The core issues of the strike are themselves deeply political and raise profound questions about the relation of the arts to the profit system. The accelerating drive by the producers to destroy jobs in order to increase profit margins is bound up with a systematic destruction of artistic content on Broadway in the interest of the bottom line.
Ticket prices have already risen to a rate that is beyond the reach of much of New York City’s population, while creativity and originality are strongly discouraged if not utterly destroyed by a system that will bet only on what is seen as the safest commodity—revivals, musicalizations of films, shows strung together around pop hits, TV stars, etc. The profit motive dictates that culture be dumbed down to the lowest common denominator.
This trend has led already on Broadway to an insidious degradation of the live musical content of performances. Even with the old minimums, orchestras today are far smaller than they were in the musical’s hey day, with musicians forced to play multiple instruments. To compensate for the reduced size, synthesizers and amplification—often either tinny or blaring—have been brought into the orchestra pits.
The system that has brought about these changes, and the entertainment corporations that are now seeking to milk increased profits out of Broadway musicals by replacing musicians with machines, cannot be beaten back based on a trade union perspective, no matter how militant.

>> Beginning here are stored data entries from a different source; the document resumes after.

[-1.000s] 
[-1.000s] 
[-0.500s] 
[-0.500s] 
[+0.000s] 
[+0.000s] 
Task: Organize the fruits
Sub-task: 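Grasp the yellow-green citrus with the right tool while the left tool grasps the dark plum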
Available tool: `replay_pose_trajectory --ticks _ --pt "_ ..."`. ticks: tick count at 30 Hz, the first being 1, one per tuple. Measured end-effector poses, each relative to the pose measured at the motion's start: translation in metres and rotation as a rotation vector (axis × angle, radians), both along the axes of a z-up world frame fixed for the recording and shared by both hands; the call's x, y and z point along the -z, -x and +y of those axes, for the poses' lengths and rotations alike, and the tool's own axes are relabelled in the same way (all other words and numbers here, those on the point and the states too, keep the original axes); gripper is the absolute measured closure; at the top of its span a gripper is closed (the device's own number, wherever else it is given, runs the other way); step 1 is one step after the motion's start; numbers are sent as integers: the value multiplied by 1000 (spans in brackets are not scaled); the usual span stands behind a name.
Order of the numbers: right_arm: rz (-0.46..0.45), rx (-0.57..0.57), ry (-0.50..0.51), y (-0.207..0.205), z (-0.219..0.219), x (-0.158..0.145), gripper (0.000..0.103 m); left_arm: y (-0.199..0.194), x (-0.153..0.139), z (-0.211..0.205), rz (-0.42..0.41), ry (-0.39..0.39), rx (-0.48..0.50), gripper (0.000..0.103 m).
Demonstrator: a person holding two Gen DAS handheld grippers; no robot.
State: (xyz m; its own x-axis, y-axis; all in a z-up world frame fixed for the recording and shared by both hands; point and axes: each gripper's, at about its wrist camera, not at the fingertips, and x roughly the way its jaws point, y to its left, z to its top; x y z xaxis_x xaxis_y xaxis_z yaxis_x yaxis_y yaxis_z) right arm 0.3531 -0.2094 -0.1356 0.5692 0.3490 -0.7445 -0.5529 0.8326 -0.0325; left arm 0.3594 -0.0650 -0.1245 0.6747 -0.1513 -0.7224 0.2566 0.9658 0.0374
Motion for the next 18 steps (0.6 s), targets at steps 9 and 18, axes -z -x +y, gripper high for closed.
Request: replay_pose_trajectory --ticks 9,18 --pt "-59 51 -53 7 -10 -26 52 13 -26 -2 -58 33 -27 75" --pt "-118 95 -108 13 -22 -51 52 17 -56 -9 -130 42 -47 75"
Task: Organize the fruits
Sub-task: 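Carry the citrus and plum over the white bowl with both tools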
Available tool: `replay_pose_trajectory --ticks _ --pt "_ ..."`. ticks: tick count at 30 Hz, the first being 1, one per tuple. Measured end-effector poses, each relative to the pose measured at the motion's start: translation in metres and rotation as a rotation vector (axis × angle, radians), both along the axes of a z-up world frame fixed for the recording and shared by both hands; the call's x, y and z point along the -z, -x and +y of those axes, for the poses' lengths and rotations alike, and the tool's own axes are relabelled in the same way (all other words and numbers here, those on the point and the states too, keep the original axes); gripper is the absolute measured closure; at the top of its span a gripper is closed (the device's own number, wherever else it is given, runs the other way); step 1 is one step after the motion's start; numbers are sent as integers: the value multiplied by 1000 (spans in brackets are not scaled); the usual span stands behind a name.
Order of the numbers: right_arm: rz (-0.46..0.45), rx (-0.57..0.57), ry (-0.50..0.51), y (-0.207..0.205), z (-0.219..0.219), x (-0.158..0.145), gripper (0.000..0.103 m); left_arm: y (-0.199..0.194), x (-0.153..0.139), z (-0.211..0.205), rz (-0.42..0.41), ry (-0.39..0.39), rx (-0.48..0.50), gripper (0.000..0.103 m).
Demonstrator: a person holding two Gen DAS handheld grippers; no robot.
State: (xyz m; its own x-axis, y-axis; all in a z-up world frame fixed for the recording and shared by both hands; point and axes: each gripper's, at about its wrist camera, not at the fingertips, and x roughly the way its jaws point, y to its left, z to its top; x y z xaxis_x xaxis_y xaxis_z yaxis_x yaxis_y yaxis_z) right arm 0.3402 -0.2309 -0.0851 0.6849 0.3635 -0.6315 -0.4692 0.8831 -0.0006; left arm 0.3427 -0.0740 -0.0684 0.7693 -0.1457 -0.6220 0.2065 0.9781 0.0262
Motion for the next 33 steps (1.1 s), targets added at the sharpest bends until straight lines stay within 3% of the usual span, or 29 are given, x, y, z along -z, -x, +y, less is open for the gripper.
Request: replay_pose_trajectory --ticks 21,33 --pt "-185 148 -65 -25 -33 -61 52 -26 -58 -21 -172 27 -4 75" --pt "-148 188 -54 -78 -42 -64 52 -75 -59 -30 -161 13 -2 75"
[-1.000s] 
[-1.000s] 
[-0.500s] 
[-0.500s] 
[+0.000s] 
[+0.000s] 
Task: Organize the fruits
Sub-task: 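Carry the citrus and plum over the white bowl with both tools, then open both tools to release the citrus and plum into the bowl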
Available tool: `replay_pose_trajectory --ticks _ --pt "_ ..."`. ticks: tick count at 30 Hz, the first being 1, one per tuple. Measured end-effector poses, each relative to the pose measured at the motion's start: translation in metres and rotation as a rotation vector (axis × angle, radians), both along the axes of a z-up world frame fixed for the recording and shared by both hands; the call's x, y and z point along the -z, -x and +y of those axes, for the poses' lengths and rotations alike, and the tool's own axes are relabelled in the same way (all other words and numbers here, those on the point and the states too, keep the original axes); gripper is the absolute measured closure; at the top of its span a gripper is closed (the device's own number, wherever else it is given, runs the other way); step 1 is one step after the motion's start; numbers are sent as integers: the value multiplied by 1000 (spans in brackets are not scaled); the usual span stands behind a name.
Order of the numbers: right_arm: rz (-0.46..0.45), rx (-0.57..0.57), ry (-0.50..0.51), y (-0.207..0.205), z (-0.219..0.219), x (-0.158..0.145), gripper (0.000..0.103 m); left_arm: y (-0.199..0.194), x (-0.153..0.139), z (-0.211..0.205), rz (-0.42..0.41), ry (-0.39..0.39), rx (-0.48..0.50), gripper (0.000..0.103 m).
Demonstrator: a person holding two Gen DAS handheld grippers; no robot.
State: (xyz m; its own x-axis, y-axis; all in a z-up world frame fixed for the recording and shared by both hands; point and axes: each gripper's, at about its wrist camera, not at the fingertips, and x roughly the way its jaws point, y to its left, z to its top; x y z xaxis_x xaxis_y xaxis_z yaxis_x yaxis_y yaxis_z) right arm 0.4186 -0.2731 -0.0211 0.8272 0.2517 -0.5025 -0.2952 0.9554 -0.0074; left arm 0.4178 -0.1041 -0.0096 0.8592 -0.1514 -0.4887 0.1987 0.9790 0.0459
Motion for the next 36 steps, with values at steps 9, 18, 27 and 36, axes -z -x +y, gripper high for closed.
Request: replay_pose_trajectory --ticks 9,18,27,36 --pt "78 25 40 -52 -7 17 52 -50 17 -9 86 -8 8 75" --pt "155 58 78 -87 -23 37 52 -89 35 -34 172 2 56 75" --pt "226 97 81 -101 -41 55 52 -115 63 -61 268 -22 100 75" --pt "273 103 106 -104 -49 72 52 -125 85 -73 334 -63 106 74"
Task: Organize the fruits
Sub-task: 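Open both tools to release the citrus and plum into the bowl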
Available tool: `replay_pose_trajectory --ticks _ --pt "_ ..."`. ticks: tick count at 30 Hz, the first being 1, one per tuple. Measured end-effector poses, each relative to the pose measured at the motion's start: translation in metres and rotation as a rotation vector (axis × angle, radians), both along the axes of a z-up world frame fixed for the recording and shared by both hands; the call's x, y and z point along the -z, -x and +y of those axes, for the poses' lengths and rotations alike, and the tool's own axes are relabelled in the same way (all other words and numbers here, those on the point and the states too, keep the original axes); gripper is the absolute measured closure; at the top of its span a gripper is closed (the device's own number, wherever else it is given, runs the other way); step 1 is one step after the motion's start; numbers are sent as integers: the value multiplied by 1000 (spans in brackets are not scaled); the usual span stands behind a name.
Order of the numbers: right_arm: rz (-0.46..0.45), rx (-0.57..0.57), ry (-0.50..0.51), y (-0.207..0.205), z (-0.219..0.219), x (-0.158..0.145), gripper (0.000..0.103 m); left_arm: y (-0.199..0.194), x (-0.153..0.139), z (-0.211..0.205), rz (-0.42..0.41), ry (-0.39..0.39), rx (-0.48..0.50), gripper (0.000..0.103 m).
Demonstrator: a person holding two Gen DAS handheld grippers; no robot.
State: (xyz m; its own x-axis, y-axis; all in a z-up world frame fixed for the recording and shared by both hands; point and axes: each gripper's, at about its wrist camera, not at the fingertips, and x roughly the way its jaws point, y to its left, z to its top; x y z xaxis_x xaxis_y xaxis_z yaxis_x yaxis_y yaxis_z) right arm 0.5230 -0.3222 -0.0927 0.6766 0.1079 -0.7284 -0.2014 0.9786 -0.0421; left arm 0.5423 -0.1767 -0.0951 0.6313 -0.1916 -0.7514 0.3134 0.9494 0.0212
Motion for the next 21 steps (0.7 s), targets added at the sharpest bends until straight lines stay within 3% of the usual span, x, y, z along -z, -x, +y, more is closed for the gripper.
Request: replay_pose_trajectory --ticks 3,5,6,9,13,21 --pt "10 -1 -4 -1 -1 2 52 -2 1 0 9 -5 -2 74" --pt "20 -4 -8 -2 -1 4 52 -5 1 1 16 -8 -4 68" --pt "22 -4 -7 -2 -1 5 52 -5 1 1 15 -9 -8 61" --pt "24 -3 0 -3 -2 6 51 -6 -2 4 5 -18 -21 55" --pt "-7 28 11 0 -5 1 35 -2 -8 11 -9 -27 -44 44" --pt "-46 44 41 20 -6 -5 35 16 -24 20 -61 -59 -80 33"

The defense of jobs for musicians as well as the quality and availability of live music is ultimately a political and social question. It requires the creation of a system of public support for the arts that would make possible a vast expansion of what is available in terms of music, theater and other artistic forms, while also creating the conditions to make it accessible to a far wider audience than those currently paying $100 for a seat in a Broadway theater.
What made so many who walked the picket lines see the musicians strike as a “cause,” rather than merely an economic dispute, is the connection between the issues raised on Broadway and far broader social questions. These include the immense polarization between wealth and poverty in America and the relentless drive to subordinate all of society—including music, art and culture—to the creation of greater wealth for a thin layer at the top.
These questions can be answered only through an independent political struggle by the broad mass of working people for the transformation of the present social order and its replacement with a system based on human need, not profit. This would include placing the entertainment industry under public ownership and the democratic control of those who work in it.